■ **ACTION ITEM**: Reproduce every line in the listing that contains the word "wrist".

##### SUPPLIED MATERIAL #####

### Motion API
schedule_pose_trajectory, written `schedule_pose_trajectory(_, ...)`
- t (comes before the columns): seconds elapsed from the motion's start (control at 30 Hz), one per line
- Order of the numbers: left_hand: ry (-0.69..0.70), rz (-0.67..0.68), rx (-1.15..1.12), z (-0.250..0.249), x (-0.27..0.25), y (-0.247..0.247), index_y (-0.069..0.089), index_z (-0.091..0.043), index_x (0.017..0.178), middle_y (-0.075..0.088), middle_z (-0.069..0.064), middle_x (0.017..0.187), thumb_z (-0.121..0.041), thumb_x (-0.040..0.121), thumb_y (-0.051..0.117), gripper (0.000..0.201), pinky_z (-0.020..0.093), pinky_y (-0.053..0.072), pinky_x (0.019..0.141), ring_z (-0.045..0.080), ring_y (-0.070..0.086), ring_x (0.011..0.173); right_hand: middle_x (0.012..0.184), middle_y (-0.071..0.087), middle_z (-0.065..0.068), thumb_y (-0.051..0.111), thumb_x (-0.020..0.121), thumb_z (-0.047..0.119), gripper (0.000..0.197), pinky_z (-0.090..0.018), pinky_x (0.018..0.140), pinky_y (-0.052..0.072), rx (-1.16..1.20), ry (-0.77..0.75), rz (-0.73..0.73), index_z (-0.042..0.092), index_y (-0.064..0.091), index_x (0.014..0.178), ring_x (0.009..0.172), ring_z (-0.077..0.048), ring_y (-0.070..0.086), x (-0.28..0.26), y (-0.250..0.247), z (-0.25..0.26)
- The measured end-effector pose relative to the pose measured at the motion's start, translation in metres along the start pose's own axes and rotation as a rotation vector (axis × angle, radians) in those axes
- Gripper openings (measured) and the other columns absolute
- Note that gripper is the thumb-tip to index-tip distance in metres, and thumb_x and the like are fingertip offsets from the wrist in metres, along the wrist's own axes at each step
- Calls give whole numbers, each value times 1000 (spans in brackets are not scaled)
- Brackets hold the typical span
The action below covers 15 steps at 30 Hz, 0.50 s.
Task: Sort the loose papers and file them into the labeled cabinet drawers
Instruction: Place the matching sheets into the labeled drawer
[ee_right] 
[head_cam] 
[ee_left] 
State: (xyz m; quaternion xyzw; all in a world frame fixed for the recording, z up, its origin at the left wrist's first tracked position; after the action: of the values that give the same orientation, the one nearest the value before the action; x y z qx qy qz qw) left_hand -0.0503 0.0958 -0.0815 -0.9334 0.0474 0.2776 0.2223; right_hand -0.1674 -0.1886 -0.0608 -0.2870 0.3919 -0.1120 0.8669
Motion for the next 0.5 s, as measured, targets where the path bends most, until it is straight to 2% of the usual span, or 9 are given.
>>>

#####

■ **EXERCISE RESPONSE**:
- Note that gripper is the thumb-tip to index-tip distance in metres, and thumb_x and the like are fingertip offsets from the wrist in metres, along the wrist's own axes at each step
State: (xyz m; quaternion xyzw; all in a world frame fixed for the recording, z up, its origin at the left wrist's first tracked position; after the action: of the values that give the same orientation, the one nearest the value before the action; x y z qx qy qz qw) left_hand -0.0503 0.0958 -0.0815 -0.9334 0.0474 0.2776 0.2223; right_hand -0.1674 -0.1886 -0.0608 -0.2870 0.3919 -0.1120 0.8669

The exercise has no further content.